[Problem]
Each line of the data has to be written out again exactly as shown.

[Provided data]
# # #

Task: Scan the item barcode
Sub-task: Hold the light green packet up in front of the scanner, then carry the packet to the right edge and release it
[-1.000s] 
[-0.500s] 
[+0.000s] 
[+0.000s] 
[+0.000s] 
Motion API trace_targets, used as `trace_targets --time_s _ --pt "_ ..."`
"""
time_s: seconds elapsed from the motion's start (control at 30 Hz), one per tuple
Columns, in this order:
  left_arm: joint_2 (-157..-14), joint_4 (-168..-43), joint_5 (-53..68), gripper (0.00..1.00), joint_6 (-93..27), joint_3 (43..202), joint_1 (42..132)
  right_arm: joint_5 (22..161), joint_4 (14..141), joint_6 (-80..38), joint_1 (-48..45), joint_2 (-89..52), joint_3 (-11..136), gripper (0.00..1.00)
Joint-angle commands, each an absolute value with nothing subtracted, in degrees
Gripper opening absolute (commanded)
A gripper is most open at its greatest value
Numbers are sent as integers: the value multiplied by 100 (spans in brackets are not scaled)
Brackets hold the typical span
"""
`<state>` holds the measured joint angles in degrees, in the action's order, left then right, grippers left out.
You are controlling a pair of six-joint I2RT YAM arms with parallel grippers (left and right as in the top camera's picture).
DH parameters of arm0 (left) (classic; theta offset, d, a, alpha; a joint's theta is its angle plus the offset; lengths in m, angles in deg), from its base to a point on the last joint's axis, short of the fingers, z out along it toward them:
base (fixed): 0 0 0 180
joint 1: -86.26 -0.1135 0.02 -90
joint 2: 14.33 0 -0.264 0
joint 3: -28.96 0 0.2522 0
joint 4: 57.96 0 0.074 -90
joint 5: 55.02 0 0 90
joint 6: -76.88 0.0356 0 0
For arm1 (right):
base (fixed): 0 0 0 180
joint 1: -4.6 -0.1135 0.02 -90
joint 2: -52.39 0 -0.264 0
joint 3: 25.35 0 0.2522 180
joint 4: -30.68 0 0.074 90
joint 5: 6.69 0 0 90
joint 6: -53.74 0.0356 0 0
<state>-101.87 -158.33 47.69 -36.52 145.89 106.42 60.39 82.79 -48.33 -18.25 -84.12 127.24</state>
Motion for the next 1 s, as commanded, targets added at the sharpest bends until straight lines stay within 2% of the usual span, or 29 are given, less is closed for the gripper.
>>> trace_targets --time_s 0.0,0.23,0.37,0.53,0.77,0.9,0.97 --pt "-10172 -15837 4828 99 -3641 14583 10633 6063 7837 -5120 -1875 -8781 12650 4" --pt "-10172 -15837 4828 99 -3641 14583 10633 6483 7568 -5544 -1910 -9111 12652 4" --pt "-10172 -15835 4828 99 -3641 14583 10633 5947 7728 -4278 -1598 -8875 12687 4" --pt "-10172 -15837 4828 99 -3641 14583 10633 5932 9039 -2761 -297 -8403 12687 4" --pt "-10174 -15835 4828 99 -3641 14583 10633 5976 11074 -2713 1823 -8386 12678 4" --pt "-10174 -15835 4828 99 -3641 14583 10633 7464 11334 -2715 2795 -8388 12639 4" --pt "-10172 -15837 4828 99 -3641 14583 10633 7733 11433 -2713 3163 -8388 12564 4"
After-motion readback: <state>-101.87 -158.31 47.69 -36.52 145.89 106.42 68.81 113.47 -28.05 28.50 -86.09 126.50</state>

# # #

[Result for this task]
Task: Scan the item barcode
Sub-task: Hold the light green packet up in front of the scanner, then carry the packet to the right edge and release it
[-1.000s] 
[-0.500s] 
[+0.000s] 
[+0.000s] 
[+0.000s] 
Motion API trace_targets, used as `trace_targets --time_s _ --pt "_ ..."`
"""
time_s: seconds elapsed from the motion's start (control at 30 Hz), one per tuple
Columns, in this order:
  left_arm: joint_2 (-157..-14), joint_4 (-168..-43), joint_5 (-53..68), gripper (0.00..1.00), joint_6 (-93..27), joint_3 (43..202), joint_1 (42..132)
  right_arm: joint_5 (22..161), joint_4 (14..141), joint_6 (-80..38), joint_1 (-48..45), joint_2 (-89..52), joint_3 (-11..136), gripper (0.00..1.00)
Joint-angle commands, each an absolute value with nothing subtracted, in degrees
Gripper opening absolute (commanded)
A gripper is most open at its greatest value
Numbers are sent as integers: the value multiplied by 100 (spans in brackets are not scaled)
Brackets hold the typical span
"""
`<state>` holds the measured joint angles in degrees, in the action's order, left then right, grippers left out.
You are controlling a pair of six-joint I2RT YAM arms with parallel grippers (left and right as in the top camera's picture).
DH parameters of arm0 (left) (classic; theta offset, d, a, alpha; a joint's theta is its angle plus the offset; lengths in m, angles in deg), from its base to a point on the last joint's axis, short of the fingers, z out along it toward them:
base (fixed): 0 0 0 180
joint 1: -86.26 -0.1135 0.02 -90
joint 2: 14.33 0 -0.264 0
joint 3: -28.96 0 0.2522 0
joint 4: 57.96 0 0.074 -90
joint 5: 55.02 0 0 90
joint 6: -76.88 0.0356 0 0
For arm1 (right):
base (fixed): 0 0 0 180
joint 1: -4.6 -0.1135 0.02 -90
joint 2: -52.39 0 -0.264 0
joint 3: 25.35 0 0.2522 180
joint 4: -30.68 0 0.074 90
joint 5: 6.69 0 0 90
joint 6: -53.74 0.0356 0 0
<state>-101.87 -158.33 47.69 -36.52 145.89 106.42 60.39 82.79 -48.33 -18.25 -84.12 127.24</state>
Motion for the next 1 s, as commanded, targets added at the sharpest bends until straight lines stay within 2% of the usual span, or 29 are given, less is closed for the gripper.
>>> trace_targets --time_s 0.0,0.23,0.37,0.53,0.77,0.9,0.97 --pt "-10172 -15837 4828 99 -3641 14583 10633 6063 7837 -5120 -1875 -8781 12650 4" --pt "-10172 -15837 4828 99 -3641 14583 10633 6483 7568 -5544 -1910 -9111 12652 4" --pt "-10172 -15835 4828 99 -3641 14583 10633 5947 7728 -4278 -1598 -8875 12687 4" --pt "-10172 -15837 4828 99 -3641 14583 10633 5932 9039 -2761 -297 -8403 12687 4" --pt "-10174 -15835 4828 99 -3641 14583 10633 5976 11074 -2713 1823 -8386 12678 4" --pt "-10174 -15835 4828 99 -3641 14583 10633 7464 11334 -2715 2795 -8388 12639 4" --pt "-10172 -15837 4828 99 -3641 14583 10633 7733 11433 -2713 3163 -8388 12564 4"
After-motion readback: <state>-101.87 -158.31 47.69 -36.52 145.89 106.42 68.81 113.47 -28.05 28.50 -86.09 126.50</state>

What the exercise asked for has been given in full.